A verbatim copy of the data is wanted, minus any picture in it.

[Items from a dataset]
+--
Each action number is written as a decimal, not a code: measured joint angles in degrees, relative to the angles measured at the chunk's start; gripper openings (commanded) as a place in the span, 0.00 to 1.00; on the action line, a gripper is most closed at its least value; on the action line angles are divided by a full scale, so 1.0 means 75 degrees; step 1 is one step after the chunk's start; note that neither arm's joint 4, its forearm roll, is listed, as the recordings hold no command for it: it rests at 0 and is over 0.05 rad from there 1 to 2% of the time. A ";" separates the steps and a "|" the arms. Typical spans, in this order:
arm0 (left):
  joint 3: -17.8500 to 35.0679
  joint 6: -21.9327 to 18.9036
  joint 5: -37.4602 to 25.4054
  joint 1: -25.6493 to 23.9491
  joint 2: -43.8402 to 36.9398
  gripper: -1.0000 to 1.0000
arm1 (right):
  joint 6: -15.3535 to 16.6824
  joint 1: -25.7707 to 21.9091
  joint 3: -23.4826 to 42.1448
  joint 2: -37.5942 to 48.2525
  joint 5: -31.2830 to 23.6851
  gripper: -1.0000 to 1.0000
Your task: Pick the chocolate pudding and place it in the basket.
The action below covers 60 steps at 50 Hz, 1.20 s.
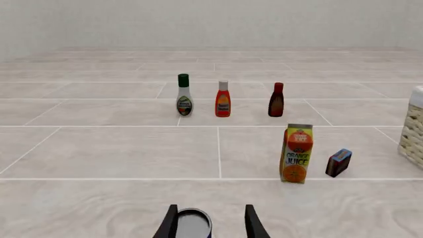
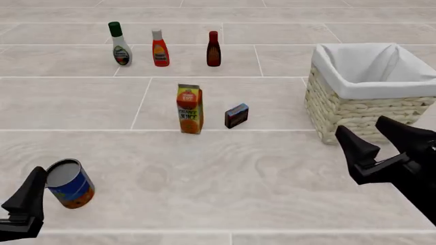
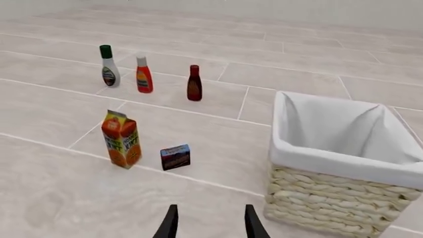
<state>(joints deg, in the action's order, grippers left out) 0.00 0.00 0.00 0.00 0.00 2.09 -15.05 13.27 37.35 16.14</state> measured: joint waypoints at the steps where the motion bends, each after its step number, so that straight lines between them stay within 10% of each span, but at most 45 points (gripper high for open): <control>1: 0.0000 0.0000 0.0000 0.0000 0.0000 1.00 | 0.0003 -0.0011 0.0040 0.0036 0.0001 1.00; 60: 0.0000 0.0000 0.0000 0.0000 0.0000 1.00 | -0.0061 -0.0426 0.2659 0.3350 0.0125 1.00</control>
<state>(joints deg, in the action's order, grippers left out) 0.00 0.00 0.00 0.00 0.00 1.63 -18.24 33.22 62.48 17.07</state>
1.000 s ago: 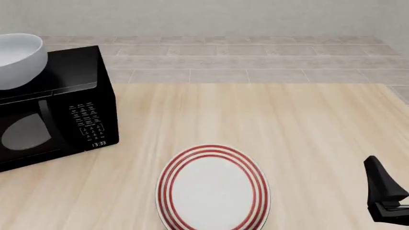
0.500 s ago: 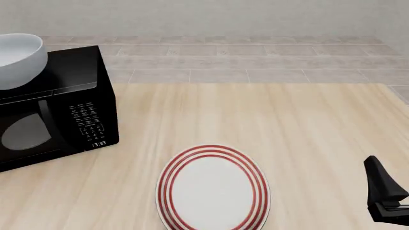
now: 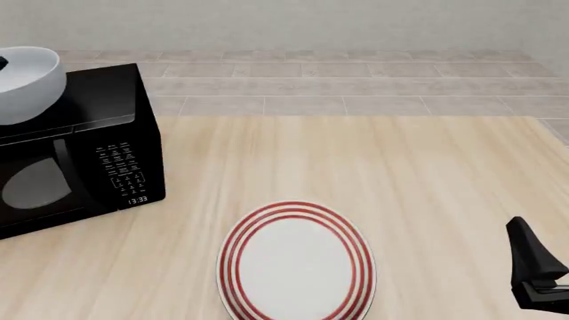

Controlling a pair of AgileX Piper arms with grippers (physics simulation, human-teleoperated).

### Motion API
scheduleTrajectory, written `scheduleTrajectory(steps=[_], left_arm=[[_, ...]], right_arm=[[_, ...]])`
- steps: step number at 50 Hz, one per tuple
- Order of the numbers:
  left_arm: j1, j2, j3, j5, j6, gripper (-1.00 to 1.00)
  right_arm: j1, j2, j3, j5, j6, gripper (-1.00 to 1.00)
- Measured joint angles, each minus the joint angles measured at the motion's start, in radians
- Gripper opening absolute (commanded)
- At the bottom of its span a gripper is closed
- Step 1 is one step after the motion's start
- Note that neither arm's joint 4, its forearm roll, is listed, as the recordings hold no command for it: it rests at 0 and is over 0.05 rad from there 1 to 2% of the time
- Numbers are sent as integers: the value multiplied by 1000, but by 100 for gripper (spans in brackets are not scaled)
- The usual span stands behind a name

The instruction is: Pick up the white bowl and put it on the plate.

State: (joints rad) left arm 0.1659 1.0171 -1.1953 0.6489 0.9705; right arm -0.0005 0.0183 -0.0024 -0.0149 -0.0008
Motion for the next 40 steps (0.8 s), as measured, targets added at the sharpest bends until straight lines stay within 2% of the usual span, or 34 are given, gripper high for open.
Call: scheduleTrajectory(steps=[40], left_arm=[[53,164,78,-187,4,100]], right_arm=[[0,0,0,0,0,100]])
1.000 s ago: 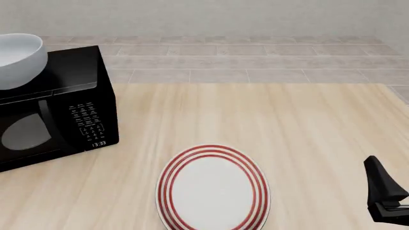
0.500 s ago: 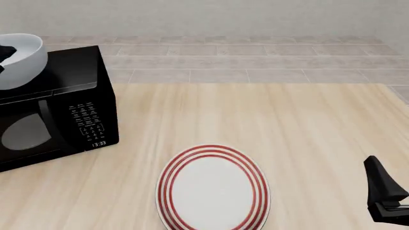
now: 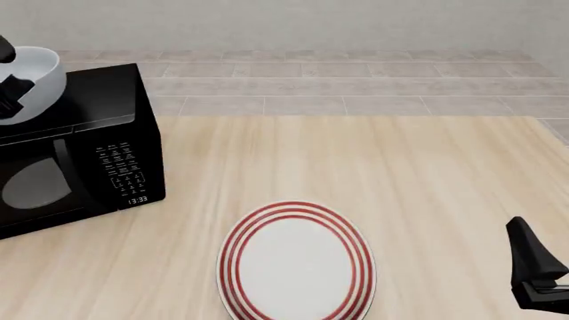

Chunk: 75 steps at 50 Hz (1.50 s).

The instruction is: Pick up the white bowl and put it on the plate.

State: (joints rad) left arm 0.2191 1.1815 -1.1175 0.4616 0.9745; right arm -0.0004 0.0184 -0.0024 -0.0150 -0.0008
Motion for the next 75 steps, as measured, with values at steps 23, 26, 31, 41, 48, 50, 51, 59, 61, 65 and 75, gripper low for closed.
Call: scheduleTrajectory(steps=[23,26,31,41,48,50,51,59,61,65,75], left_arm=[[11,53,22,-42,-11,100],[14,60,22,-46,-12,100],[17,71,24,-53,-14,100],[26,93,31,-68,-18,100],[31,105,38,-77,-22,100],[33,108,40,-80,-23,100],[33,110,41,-81,-23,100],[39,125,45,-90,-28,100],[41,129,46,-92,-28,100],[44,136,50,-99,-29,100],[52,156,56,-113,-32,100]], right_arm=[[0,0,0,0,0,100],[0,0,0,0,0,100],[0,0,0,0,0,100],[0,0,0,0,0,100],[0,0,0,0,0,100],[0,0,0,0,0,100],[0,0,0,0,0,100],[0,0,0,0,0,100],[0,0,0,0,0,100],[0,0,0,0,0,100],[0,0,0,0,0,100]])
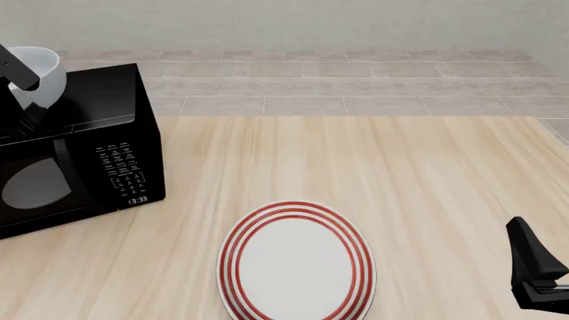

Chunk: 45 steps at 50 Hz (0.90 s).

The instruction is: Pick up the white bowl and put it on the plate.

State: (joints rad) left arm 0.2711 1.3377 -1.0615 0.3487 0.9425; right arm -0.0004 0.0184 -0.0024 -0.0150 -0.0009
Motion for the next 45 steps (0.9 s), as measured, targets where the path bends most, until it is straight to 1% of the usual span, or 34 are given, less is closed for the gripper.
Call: scheduleTrajectory(steps=[7,8,31,45], left_arm=[[4,10,0,-5,0,100],[4,11,0,-5,1,-100],[12,0,-17,25,9,-100],[5,-51,-49,81,19,-100]], right_arm=[[0,0,0,0,0,100],[0,0,0,0,0,100],[0,0,0,0,0,100],[0,0,0,0,0,100]])
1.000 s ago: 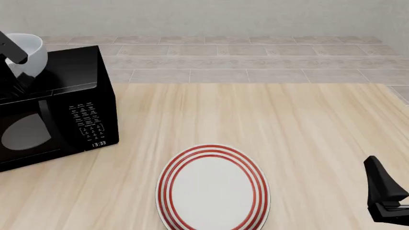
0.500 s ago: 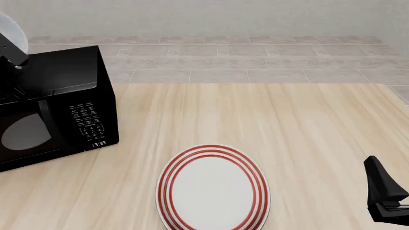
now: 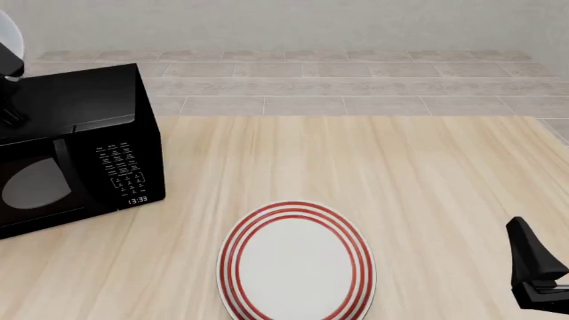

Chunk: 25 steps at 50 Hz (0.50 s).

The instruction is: Pick up the white bowl and put it on the plate.

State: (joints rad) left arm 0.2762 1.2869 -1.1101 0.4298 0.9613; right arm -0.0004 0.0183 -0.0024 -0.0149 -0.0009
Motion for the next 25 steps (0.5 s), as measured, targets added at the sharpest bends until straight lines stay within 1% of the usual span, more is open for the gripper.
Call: scheduleTrajectory(steps=[13,25], left_arm=[[-41,-82,-28,80,-19,-100],[-131,-185,-47,177,-61,-100]], right_arm=[[0,0,0,0,0,100],[0,0,0,0,0,100]])
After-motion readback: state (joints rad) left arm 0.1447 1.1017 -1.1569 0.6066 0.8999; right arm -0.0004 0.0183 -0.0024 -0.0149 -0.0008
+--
* _Exercise answer_
Each action number is written as a decimal, not a code: measured joint angles in degrees, relative to the angles measured at the chunk's start; gripper openings (commanded) as a place in the span, 0.00 to 1.00; on the action line, a gripper is most closed at its least value; on the action line angles are divided by a full scale, so 1.0 means 75 degrees; step 1 is one step after the chunk's start; note that neither arm's joint 4, its forearm roll, is listed, as the recordings hold no command for it: it rests at 0 and is over 0.05 rad from there 1 to 2% of the time. A ";" separates the steps and a "|" the arms. Typical spans, in this order:
arm0 (left):
  joint 3: -17.8500 to 35.0679
  joint 6: -21.9327 to 18.9036
  joint 5: -37.4602 to 25.4054
  joint 1: -25.6493 to 23.9491
  joint 2: -43.8402 to 36.9398
  gripper: -1.0000 to 1.0000
arm1 (right):
  joint 6: -15.3535 to 16.6824
  joint 1: -25.7707 to 21.9091
  joint 3: -23.4826 to 42.1448
  joint 2: -37.5942 to 48.2525
  joint 5: -31.2830 to 23.6851
  gripper: -1.0000 to 1.0000
Your task: Pick the chocolate pudding and place it in the basket.
The action below covers 60 steps at 50 Hz, 1.20 s.
<state>(joints deg, in the action's order, grippers left out) 0.00 0.00 0.00 0.00 0.00 2.09 -15.05 13.27 37.35 16.14</state> measured: joint waypoints at the steps where the motion bends, each after its step number, so that straight lines between them stay within 10% of each span, but at most 45 points (gripper high for open): <control>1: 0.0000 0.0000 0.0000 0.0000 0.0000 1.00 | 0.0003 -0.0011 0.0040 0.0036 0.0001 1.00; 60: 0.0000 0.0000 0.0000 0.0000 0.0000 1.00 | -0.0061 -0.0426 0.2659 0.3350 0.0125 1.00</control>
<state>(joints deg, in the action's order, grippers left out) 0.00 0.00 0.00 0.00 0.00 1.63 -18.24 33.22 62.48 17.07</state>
1.000 s ago: 
0.500 s ago: 
now: 

Controlling a pair of AgileX Piper arms with grippers (physics simulation, human-teleoperated).

### Motion API
scheduleTrajectory, written `scheduleTrajectory(steps=[_], left_arm=[[_, ...]], right_arm=[[_, ...]])`
- steps: step number at 50 Hz, one per tuple
- Order of the numbers:
  left_arm: j1, j2, j3, j5, j6, gripper (-1.00 to 1.00)
  right_arm: j1, j2, j3, j5, j6, gripper (-1.00 to 1.00)
- Measured joint angles, each minus the joint angles measured at the motion's start, in radians
- Gripper opening absolute (commanded)
- At the bottom of its span a gripper is closed
- Step 1 is one step after the motion's start
- Note that neither arm's joint 4, its forearm roll, is listed, as the recordings hold no command for it: it rests at 0 and is over 0.05 rad from there 1 to 2% of the time
- Numbers are sent as integers: the value multiplied by 1000, but by 100 for gripper (spans in brackets are not scaled)
- The usual span stands behind a name

The instruction is: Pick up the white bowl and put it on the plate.

State: (joints rad) left arm 0.1659 1.0171 -1.1953 0.6489 0.9705; right arm -0.0005 0.0183 -0.0024 -0.0149 -0.0008
Motion for the next 40 steps (0.8 s), as measured, targets added at the sharpest bends until straight lines stay within 2% of the usual span, or 34 are given, gripper high for open.
Call: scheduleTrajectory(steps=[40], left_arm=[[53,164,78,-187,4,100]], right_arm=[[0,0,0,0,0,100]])
1.000 s ago: 
0.500 s ago: 
now: 

Chunk: 75 steps at 50 Hz (1.50 s).

The instruction is: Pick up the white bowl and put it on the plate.

State: (joints rad) left arm 0.2191 1.1815 -1.1175 0.4616 0.9745; right arm -0.0004 0.0184 -0.0024 -0.0150 -0.0008
Motion for the next 75 steps, as measured, with values at steps 23, 26, 31, 41, 48, 50, 51, 59, 61, 65 and 75, gripper low for closed.
Call: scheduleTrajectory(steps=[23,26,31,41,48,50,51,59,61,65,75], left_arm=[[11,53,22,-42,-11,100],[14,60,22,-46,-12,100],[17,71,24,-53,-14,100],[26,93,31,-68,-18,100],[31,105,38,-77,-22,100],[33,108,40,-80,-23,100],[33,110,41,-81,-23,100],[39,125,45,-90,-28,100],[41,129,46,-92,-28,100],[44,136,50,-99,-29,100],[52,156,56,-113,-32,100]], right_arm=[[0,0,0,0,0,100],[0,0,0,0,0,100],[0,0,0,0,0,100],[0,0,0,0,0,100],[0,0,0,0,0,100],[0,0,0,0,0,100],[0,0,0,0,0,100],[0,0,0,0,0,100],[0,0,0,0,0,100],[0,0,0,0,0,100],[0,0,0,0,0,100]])

Chunk: 45 steps at 50 Hz (0.90 s).

The instruction is: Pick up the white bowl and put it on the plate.

State: (joints rad) left arm 0.2711 1.3377 -1.0615 0.3487 0.9425; right arm -0.0004 0.0184 -0.0024 -0.0150 -0.0009
Motion for the next 45 steps (0.9 s), as measured, targets where the path bends most, until it is straight to 1% of the usual span, or 34 are given, less is closed for the gripper.
Call: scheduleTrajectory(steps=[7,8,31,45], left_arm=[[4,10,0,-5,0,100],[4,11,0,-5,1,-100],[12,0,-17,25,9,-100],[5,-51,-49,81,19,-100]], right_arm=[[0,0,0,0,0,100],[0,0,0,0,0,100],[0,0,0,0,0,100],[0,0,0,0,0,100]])
1.000 s ago: 
0.500 s ago: 
now: 

Chunk: 25 steps at 50 Hz (0.50 s).

The instruction is: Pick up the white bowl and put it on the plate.

State: (joints rad) left arm 0.2762 1.2869 -1.1101 0.4298 0.9613; right arm -0.0004 0.0183 -0.0024 -0.0149 -0.0009
Motion for the next 25 steps (0.5 s), as measured, targets added at the sharpest bends until straight lines stay within 1% of the usual span, more is open for the gripper.
Call: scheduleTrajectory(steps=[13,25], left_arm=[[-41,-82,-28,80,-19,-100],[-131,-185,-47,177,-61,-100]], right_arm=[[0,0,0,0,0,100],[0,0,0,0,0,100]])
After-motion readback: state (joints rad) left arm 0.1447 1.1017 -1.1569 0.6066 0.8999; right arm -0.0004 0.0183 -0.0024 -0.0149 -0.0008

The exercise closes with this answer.